START STORED DATA

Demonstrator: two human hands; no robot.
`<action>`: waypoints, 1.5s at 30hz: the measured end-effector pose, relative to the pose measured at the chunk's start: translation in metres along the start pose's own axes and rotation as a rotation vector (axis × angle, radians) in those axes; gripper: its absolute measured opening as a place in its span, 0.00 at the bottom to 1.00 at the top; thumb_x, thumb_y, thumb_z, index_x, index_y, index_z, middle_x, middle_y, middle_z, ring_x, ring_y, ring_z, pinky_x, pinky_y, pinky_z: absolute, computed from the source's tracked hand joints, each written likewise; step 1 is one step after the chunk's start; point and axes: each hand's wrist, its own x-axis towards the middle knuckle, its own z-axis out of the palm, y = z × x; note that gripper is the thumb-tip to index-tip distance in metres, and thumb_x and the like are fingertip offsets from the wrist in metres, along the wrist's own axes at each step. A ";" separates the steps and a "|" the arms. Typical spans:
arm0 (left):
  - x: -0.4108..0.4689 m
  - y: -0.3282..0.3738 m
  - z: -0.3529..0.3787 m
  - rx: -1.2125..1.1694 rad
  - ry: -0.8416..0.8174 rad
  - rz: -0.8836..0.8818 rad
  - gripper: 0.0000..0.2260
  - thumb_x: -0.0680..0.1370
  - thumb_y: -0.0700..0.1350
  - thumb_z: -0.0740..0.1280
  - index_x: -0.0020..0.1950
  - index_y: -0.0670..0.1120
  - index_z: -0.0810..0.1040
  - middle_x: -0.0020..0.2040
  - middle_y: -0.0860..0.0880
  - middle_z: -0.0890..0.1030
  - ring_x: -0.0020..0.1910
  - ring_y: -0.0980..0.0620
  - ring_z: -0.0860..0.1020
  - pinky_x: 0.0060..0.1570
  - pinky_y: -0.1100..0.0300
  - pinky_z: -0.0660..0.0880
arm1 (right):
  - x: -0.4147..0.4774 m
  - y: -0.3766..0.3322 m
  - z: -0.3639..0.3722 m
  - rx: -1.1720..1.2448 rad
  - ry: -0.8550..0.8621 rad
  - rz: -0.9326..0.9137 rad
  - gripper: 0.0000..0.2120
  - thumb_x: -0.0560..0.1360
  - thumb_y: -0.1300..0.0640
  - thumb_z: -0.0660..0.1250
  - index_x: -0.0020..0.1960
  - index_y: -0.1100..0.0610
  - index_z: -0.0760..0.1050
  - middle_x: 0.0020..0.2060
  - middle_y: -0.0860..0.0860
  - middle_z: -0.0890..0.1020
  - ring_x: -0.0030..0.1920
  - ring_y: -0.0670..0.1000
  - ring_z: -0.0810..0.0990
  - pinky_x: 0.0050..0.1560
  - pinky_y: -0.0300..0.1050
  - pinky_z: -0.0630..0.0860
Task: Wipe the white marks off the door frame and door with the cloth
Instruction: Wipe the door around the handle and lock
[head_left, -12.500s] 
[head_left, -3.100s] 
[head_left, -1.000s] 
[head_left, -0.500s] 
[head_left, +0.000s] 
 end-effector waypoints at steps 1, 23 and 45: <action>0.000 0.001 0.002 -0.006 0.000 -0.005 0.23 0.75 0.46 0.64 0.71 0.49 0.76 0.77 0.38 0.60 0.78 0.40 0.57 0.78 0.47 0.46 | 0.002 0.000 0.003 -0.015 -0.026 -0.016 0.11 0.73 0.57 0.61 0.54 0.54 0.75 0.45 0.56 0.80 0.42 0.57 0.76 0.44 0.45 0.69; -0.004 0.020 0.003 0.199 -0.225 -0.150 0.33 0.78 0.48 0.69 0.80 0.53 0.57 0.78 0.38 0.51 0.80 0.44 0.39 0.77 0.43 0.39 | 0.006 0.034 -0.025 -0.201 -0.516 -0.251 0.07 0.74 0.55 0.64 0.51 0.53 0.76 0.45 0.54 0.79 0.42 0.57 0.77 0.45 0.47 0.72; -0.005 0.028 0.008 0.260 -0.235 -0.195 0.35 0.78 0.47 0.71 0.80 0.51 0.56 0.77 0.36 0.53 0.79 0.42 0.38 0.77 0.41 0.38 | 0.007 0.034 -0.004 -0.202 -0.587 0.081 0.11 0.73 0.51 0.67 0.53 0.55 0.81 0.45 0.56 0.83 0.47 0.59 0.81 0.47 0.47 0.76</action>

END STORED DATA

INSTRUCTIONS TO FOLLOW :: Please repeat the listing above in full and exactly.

RESULT FOR THIS TASK ::
Demonstrator: two human hands; no robot.
`<action>`: waypoints, 1.5s at 30hz: the measured end-effector pose, relative to the pose measured at the chunk's start: translation in metres along the start pose's own axes and rotation as a rotation vector (axis × angle, radians) in those axes; gripper: its absolute measured opening as a place in its span, 0.00 at the bottom to 1.00 at the top; thumb_x, thumb_y, thumb_z, index_x, index_y, index_z, middle_x, middle_y, middle_z, ring_x, ring_y, ring_z, pinky_x, pinky_y, pinky_z: absolute, computed from the source's tracked hand joints, each written likewise; step 1 is one step after the chunk's start; point and axes: each hand's wrist, its own x-axis towards the middle knuckle, its own z-axis out of the palm, y = z × x; note that gripper is the thumb-tip to index-tip distance in metres, and thumb_x and the like are fingertip offsets from the wrist in metres, along the wrist's own axes at each step. A ";" separates the steps and a "|" the arms. Typical spans:
arm0 (left):
  - x: -0.4108..0.4689 m
  - y: -0.3282..0.3738 m
  - z: -0.3529..0.3787 m
  - rx: -1.2125..1.1694 rad
  - ry: -0.8416..0.8174 rad
  - rz: -0.8836..0.8818 rad
  - gripper: 0.0000..0.2260
  - thumb_x: -0.0680..0.1370
  - thumb_y: -0.0700..0.1350
  - thumb_z: -0.0740..0.1280
  - index_x: -0.0020..0.1950
  - index_y: -0.0670..0.1120
  - index_z: -0.0810..0.1040
  - middle_x: -0.0020..0.2040
  - middle_y: -0.0860..0.0880
  - middle_z: -0.0890..0.1030
  - ring_x: -0.0020..0.1910
  - ring_y: -0.0980..0.0620
  - ring_z: -0.0860..0.1020
  - pinky_x: 0.0060..0.1570
  - pinky_y: -0.1100..0.0300
  - pinky_z: -0.0660..0.0880
arm1 (right):
  - x: -0.4147..0.4774 m
  - y: -0.3766..0.3322 m
  - z: -0.3639..0.3722 m
  - rx: -1.1720..1.2448 rad
  - ry: -0.8550..0.8621 rad
  - rz: -0.9326..0.9137 rad
  - gripper: 0.0000..0.2120
  - thumb_x: -0.0560..0.1360
  - thumb_y: -0.1300..0.0640
  - thumb_z: -0.0660..0.1250
  - index_x: -0.0020..0.1960
  - index_y: -0.1100..0.0610
  - index_z: -0.0760..0.1050
  - middle_x: 0.0020..0.2060
  - middle_y: -0.0860..0.0860
  - middle_z: -0.0890..0.1020
  - ring_x: -0.0030..0.1920
  - ring_y: -0.0670..0.1000
  - ring_z: -0.0810..0.0990
  - pinky_x: 0.0050..0.1560
  - pinky_y: -0.0300..0.1050
  - pinky_z: -0.0630..0.0860
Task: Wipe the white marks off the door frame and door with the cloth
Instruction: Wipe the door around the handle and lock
[head_left, -12.500s] 
[head_left, -3.100s] 
[head_left, -1.000s] 
[head_left, -0.500s] 
[head_left, +0.000s] 
 end-effector waypoints at steps 1, 23 and 45: <action>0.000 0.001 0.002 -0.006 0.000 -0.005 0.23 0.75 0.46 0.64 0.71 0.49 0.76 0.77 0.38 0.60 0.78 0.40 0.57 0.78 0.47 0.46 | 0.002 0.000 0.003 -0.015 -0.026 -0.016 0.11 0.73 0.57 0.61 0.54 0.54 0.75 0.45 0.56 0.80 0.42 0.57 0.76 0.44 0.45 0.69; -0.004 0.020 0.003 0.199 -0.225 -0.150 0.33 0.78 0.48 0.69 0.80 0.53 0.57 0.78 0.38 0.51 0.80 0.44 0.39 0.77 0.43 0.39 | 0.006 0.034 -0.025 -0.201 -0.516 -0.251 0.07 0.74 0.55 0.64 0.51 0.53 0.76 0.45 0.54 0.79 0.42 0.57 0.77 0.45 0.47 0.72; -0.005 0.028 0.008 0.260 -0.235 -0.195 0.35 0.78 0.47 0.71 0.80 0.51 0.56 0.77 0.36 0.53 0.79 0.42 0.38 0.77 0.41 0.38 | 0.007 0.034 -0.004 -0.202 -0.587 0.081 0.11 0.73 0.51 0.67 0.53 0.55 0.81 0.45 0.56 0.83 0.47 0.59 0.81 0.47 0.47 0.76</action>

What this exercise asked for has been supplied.